The Future of Southern Flounder Hatchery Production
Anyone who enjoys fishing along the Texas coast knows that southern flounder (flounder) are a popular fish to catch. Whether it’s on a rod and reel or from a lucky gig at night, landing a flounder is exciting. Flounder are one of the top three most sought after sportfish in Texas, along with spotted seatrout and red drum. Despite the skill it takes to land flounder, population trends show flounder have been decreasing over the last 30 years; Texas Parks and Wildlife Department Coastal Fisheries (TPWD) has seen decreasing catch rates from the Marine Resource Monitoring Program’s data that has been collected since 1975. The change in flounder catch rates has largely been tied to winter temperatures, with increased larval survival in colder years. Different management strategies have been enacted by TPWD to sustain healthy flounder populations, such as regulation changes and a stock enhancement program that aims to release hatchery raised flounder into the wild.

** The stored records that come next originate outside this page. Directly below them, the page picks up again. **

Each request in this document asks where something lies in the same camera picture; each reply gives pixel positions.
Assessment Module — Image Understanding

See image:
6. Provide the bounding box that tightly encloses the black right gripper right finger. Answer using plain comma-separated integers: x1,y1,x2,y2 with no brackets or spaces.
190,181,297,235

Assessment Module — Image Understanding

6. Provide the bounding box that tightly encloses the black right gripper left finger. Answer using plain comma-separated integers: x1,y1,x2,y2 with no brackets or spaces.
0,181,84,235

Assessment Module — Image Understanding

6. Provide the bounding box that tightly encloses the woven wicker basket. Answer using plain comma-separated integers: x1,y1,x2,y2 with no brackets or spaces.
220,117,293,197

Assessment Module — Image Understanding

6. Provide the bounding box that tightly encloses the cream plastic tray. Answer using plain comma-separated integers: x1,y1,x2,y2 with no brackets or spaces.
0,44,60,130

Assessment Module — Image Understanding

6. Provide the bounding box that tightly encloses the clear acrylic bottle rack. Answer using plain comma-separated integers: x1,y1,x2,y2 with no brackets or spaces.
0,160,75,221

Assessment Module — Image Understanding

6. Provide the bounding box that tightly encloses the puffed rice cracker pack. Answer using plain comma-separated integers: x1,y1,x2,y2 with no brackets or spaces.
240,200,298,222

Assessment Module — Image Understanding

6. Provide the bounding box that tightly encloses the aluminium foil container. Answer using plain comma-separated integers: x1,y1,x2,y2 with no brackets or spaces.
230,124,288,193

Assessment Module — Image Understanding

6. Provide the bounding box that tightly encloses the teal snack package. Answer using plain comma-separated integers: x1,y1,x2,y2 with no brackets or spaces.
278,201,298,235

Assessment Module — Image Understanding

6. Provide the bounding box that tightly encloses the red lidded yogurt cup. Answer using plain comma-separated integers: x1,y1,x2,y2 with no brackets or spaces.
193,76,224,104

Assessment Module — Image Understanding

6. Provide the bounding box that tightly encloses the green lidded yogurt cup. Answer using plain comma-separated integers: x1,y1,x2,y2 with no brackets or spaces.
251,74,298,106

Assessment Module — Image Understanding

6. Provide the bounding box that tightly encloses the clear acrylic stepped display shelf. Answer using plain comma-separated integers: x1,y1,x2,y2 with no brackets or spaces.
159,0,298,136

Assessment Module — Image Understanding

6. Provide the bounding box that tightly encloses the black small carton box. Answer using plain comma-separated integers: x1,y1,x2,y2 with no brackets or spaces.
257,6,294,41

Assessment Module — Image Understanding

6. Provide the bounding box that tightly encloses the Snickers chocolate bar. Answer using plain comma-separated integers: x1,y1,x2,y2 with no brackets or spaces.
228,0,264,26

The southern flounder Stocking Program was initiated by TPWD in 2006 with ongoing efforts since 2009. The primary goal of the program is to develop techniques to produce flounder on a large-scale to supplement wild populations. By supplementing wild populations with hatchery fish, the fishery can be supported during periods of decreased larval survival from warm winters, harmful algal blooms, and/or other environmental disturbances. In Texas, we have three coastal hatcheries that are working on producing southern flounder for stock enhancement. These facilities are strategically located along the coast with the CCA Marine Development Center in Corpus Christi, Perry R. Bass Marine Fisheries Research Station near Palacios, and Sea Center Texas in Lake Jackson.

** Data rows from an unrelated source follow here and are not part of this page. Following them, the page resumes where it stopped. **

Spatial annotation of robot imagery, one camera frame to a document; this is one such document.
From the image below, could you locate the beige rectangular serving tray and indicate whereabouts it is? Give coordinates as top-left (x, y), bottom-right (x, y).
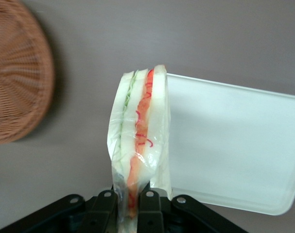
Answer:
top-left (165, 72), bottom-right (295, 216)

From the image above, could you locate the brown wicker basket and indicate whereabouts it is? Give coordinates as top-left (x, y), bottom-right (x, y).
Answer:
top-left (0, 0), bottom-right (56, 146)

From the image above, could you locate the plastic-wrapped triangle sandwich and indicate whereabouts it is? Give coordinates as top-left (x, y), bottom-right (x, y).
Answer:
top-left (105, 63), bottom-right (174, 233)

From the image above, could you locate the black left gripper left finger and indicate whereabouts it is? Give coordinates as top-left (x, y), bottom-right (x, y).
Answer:
top-left (83, 190), bottom-right (120, 233)

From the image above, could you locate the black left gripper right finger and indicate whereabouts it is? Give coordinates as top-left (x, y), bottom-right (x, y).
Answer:
top-left (137, 190), bottom-right (165, 233)

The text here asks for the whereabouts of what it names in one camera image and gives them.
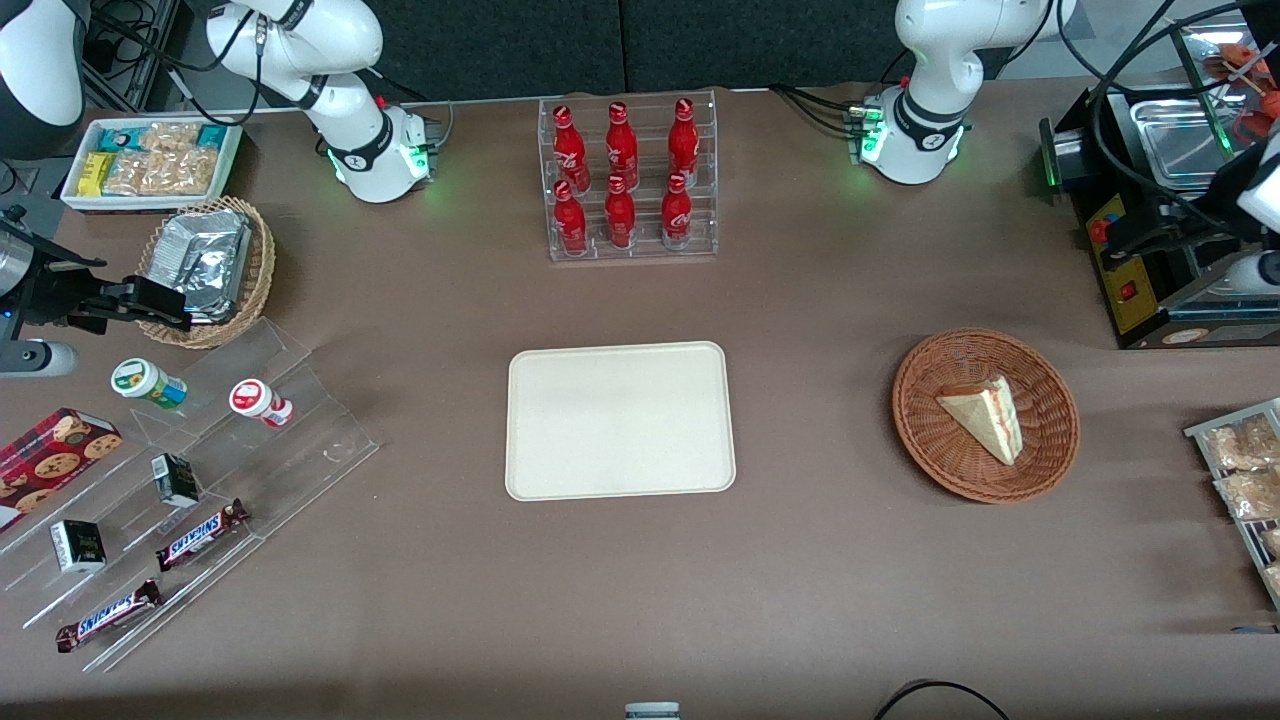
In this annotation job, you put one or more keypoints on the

To produce juvenile flounder, the TPWD hatcheries maintain adult fish that are obtained from the wild, kept in indoor tanks and subjected to a 150-day light / temperature cycle that mimics seasons and conditions flounder would experience during a year in the wild. Eggs that are spawned by the flounder are cared for indoors during an intensive larval grow-out phase that lasts between 40 and 50 days until metamorphosis into juvenile is complete. During metamorphosis, larval flounder undergo a body change that involves the migration of the right eye to the left side of the head, and as the eye migrates, the body of the fish begins to settle to the right side and become flat. Flounder have a very tight temperature range for survival in the critical larval stage leading up to metamorphosis. Optimal environmental conditions for larval flounder to reach metamorphosis include a narrow seawater temperature range between 64 and 68 °F. Once metamorphosis is complete, they can be stocked into outdoor rearing ponds for further grow out before they are released into Texas bays and estuaries.

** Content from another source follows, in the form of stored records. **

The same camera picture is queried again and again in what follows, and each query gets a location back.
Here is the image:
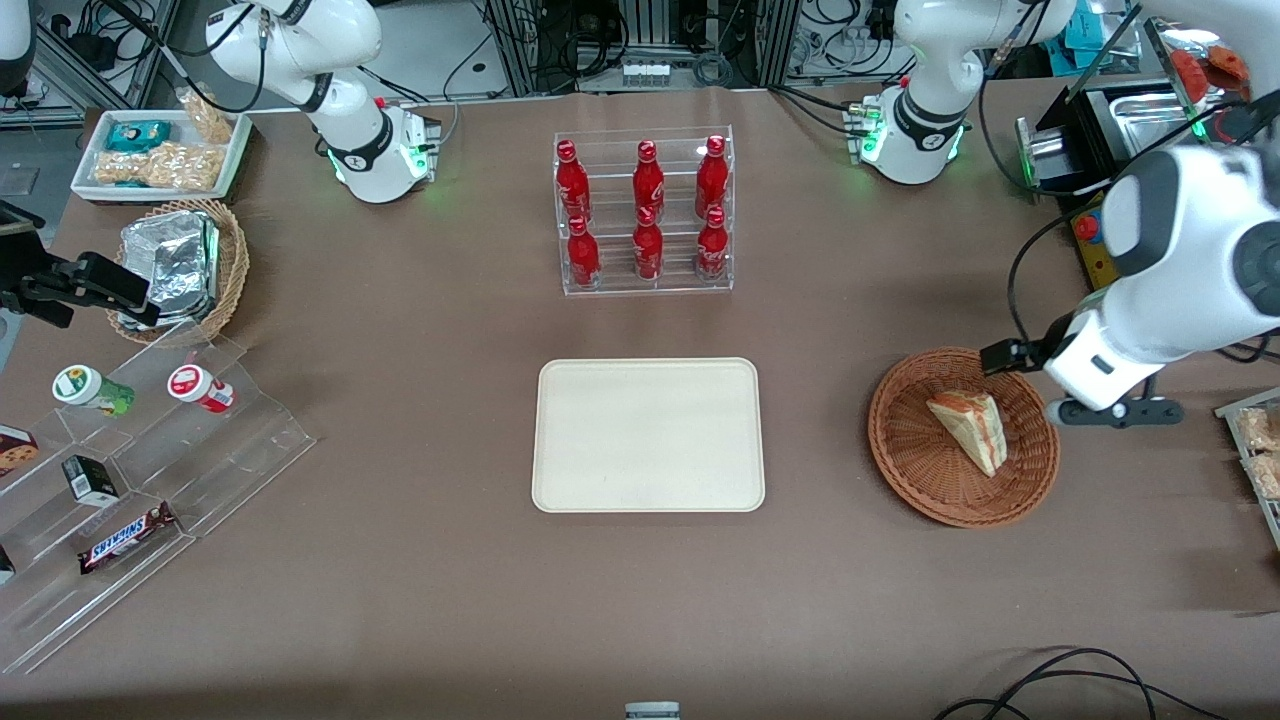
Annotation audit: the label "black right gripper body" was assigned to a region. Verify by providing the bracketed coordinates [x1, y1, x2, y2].
[0, 202, 48, 296]

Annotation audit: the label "triangle sandwich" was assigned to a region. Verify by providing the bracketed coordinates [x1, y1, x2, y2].
[926, 390, 1009, 479]

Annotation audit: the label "white rectangular snack tray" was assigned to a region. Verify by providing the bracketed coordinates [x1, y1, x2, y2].
[70, 108, 254, 205]

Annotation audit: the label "brown wicker basket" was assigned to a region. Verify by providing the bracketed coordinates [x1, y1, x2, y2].
[867, 346, 1061, 529]

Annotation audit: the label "light wicker basket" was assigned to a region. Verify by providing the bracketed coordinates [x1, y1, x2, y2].
[107, 197, 251, 350]

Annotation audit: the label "cream plastic tray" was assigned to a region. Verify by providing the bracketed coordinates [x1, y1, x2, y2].
[531, 357, 767, 514]

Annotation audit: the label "green lidded cup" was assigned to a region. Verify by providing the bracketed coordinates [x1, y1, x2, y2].
[52, 364, 137, 418]

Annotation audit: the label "yellow emergency stop box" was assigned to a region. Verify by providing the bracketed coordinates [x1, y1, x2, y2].
[1069, 190, 1117, 292]

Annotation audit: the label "silver foil packages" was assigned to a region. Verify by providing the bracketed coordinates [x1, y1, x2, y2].
[118, 211, 222, 332]

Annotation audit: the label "brown cookie box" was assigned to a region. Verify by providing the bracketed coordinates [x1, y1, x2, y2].
[0, 424, 40, 480]

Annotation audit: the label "large clear peanut bag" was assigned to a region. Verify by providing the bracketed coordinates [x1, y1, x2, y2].
[94, 141, 227, 192]

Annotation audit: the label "teal snack packet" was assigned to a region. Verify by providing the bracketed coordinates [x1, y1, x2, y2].
[104, 119, 174, 154]

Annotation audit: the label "red lidded cup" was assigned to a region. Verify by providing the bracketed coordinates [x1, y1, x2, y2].
[166, 363, 237, 415]

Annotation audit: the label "small black carton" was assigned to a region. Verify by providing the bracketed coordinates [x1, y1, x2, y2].
[61, 454, 120, 507]

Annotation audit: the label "metal bread rack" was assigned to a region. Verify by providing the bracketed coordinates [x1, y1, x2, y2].
[1214, 388, 1280, 553]

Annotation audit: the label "small clear snack bag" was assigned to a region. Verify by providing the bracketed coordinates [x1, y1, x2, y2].
[177, 87, 237, 147]

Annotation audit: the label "black food warmer cabinet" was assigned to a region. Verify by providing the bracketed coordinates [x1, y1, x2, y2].
[1014, 15, 1280, 201]

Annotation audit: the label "clear acrylic stepped stand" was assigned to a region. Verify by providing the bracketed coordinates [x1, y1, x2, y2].
[0, 319, 317, 677]

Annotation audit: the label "snickers bar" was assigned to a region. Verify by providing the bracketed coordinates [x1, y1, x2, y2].
[77, 501, 180, 576]

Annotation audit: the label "steel food pan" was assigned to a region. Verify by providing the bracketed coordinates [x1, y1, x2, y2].
[1093, 88, 1203, 133]

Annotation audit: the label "red packaged food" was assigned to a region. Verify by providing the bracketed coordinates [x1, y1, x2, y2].
[1168, 44, 1253, 103]

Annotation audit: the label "red cola bottle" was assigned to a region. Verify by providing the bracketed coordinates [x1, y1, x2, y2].
[632, 206, 665, 282]
[696, 205, 731, 282]
[695, 135, 730, 216]
[555, 139, 592, 223]
[566, 215, 602, 290]
[632, 140, 667, 216]

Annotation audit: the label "clear acrylic bottle rack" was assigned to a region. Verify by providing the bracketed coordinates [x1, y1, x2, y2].
[552, 126, 735, 297]

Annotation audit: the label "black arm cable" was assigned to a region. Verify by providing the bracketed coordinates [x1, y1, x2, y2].
[1004, 204, 1113, 347]

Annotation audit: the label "black floor cable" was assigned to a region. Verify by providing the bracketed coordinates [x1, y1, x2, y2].
[934, 647, 1233, 720]

While the light and temperature cycle has been successful in producing millions of red drum and spotted seatrout eggs, it has not consistently provided enough of the desired flounder eggs. Therefore, a hormone-induced strip spawning method is used in conjunction with the light and temperature cycle, which allows hatchery staff to obtain more fertile eggs on a consistent basis. With this process, hatchery staff select females to be injected with hormones to increase egg production. Females that are injected with hormones are held for 48 hours in separate tanks until they are ready to release eggs. Hatchery staff catch male flounder from their tanks and obtain milt that will be used to fertilize the eggs. Eggs are expressed from the female, mixed with milt and then incubated in 100-gallon seawater tanks. Hatchery staff monitor development from egg fertilization until they hatch out of the egg as a larval flounder.
Hatchery production of flounder is directly tied to the production of live natural feed for early grow-out stages. The first food source for flounder in hatcheries are rotifers, a microscopic animal also known as zooplankton, that consume microalgae. Rotifers are a good food source for fish in hatcheries because of their small size, high reproductive rates, and the ability to alter their nutrition by adding supplements such as vitamins and fatty acids. Rotifers are not the only live food that is offered to the larval flounder. As fish grow, so does the size of the food offered. Artemia, or brine shrimp, are the second food source currently offered to hatchery flounder. The transition between food sources can be difficult, and it is not always successful. Currently, hatchery biologists are looking into growing other organisms, such as copepods and mysid shrimp, to help diversify the types and sizes of food offered to hatchery flounder. Being able to offer a diverse variety of feed will not only be more nutritious for the growing fish but will help improve survival. Having new feed to bridge the food-size gap will help in the transition to larger food items in later life-stages. Currently, cultivating new live food sources is an obstacle the hatchery is facing.
Production of flounder has proven to be tough, but hatchery staff are up for the challenge. We are moving forward and working toward advances to improve the production and survival of hatchery flounder. Maintaining optimal temperature for larval flounder metamorphosis has proven problematic with the existing hatchery infrastructure, which was originally designed for red drum. Due to space issues and equipment needs, new buildings are being constructed for both the CCA Marine Development Center and Sea Center Texas to specifically address the culture and grow-out of flounder. The new buildings will give us the space and equipment we need to expand live feed production and eventually flounder production. The future is looking bright for hatchery flounder as we actively work towards ways to improve survival prior to metamorphosis so we can grow-out more flounder to support wild populations.